• Task to complete:
With the material below, print exactly the lines between the line holding "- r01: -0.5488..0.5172" and the line holding "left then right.", inclusive. Add nothing else.

• Recorded information:

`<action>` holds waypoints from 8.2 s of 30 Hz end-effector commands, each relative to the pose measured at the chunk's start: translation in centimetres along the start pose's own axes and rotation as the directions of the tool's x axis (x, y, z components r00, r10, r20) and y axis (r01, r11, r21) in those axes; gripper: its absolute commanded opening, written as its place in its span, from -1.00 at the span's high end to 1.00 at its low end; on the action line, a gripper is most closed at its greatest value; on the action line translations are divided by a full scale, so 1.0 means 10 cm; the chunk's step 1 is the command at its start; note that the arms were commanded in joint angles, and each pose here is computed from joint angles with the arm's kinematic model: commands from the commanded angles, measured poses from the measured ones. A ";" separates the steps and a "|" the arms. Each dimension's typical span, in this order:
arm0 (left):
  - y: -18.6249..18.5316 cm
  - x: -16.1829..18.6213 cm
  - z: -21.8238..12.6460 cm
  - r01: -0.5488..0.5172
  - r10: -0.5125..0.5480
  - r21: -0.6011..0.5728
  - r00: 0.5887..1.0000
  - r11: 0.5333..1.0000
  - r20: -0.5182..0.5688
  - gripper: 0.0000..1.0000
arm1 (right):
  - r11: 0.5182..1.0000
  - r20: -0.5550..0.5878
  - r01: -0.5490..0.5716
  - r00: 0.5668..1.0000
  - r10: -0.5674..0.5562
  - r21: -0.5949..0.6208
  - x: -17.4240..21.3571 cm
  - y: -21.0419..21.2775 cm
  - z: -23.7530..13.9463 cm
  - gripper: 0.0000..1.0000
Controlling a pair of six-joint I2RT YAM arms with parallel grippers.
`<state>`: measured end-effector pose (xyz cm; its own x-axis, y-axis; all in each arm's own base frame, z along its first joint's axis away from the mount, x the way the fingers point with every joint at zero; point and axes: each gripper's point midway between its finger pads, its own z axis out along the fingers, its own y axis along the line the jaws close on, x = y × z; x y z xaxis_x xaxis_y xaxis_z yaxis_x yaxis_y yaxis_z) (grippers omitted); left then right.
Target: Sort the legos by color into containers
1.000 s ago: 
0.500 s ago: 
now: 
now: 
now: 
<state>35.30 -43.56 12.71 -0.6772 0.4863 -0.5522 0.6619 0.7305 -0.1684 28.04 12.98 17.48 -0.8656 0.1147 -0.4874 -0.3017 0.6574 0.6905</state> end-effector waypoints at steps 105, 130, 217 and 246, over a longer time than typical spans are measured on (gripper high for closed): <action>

• Written answer:
  - r01: -0.5488..0.5172
  - r10: -0.5125..0.5480
  - r21: -0.6011..0.5728
  - r00: 0.5887..1.0000
  - r11: 0.5333..1.0000
  - r20: -0.5182..0.5688
  - gripper: 0.0000..1.0000
arm1 (right):
  - r11: 0.5182..1.0000
  - r20: -0.5550..0.5878
  - r01: -0.5490..0.5716
  - r00: 0.5668..1.0000
  - r10: -0.5674..0.5562
  - r21: -0.5949..0.6208
  - x: -17.4240..21.3571 cm
  - y: -21.0419..21.2775 cm
  - z: -23.7530..13.9463 cm
  - gripper: 0.0000..1.0000
Controlling a pair of six-joint I2RT YAM arms with parallel grippers.
`<state>`: measured end-effector pose (xyz cm; its own x-axis, y-axis; all in each arm's own base frame, z along its first joint's axis away from the mount, x the way the fingers point with every joint at zero; point and axes: each gripper's point midway between its finger pads, its own z axis out along the fingers, its own y axis along the line the jaws close on, x = y × z; x y z xaxis_x xaxis_y xaxis_z yaxis_x yaxis_y yaxis_z) (grippers omitted); left then right.

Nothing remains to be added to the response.